Over 6,000 Pages Of THE STAND



The  New Yorker's website has a short article  by their staff relating what they are currently reading.

Ian Crouch's current reading is a digital copy of The Stand. In fact, Crouch relates that the novel is 6,154 pages on the small screen of his phone!

Here's Crouch's full comments:

I realized recently that I’d not read anything by the most famous writer (and low-key philanthropist) from my home state of Maine: Stephen King. So I jumped in the deep end and bought his 1978 opus, “The Stand,” from the Apple e-book store. (Judging from this week’s news, I may have paid too much for it.) Deep is nearly the right word—long is the better one, as in 6,154 pages on the small screen of my phone, which is the device on which I’ve been reading it, late at night, in the dark. (King added hundreds of pages to the novel for its 1990 reissue, which is the one I’m reading.) 
A strain of the flu engineered by the U.S. military has been accidently unleashed on an unsuspecting population.
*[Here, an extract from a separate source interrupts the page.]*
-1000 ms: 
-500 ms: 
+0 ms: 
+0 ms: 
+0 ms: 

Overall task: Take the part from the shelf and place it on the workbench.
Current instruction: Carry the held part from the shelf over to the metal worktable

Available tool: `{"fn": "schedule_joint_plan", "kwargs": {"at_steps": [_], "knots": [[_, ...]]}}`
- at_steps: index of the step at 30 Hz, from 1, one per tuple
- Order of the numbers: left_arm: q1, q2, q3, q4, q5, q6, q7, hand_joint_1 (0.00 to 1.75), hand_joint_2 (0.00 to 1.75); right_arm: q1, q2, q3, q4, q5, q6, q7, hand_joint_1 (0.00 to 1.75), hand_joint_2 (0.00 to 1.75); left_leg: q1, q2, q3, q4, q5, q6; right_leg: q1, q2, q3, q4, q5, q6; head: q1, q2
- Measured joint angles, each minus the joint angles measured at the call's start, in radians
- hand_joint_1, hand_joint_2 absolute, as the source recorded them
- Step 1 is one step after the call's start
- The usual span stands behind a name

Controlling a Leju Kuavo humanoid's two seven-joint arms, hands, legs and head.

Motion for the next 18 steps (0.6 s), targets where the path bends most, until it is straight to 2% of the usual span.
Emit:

The government attempts a coverup, but the truth, and death, is spreading quickly. 
King writes with the mad energy of an outcast, dirty-minded teen-ager—volume trumps precision, and the prose gets a little goofy at times. I might be coming to this a bit late in life, but there’s a dirty-minded teen-ager in me somewhere, and so I’m reading on. The cast of characters is sprawling. Of those still alive, I’m taken by a young pregnant woman in Maine, a deaf-mute kid in Arkansas, and a rock-and-roll semi-star who finds himself in a suddenly depopulated New York City. And somewhere out there is Randall Flagg, a dark demon of a man in “sharp-toed cowboy boots” and a jean jacket, who’s clearly ready to do some weird and wicked things. Their fates should come together at some point. There’s a long way to go.—Ian Crouch


The full article is HERE.


2 comments:

  1. Outcast Dirty Minded Teenager? Really? Huh,well that's an interesting take. It's obvious he's a first timer to the world of King.

    Do I agree with is opinion? Well, yes and no. If he means is King mean spirited then I'd have to say no. Aside from Richard Bachman I can't see King in that role, and King has made it clear the Bachman frame of mind is one he's never comfortable with for very long.
    So no, I doubt he's in any way an outcast. What do you think Reverend?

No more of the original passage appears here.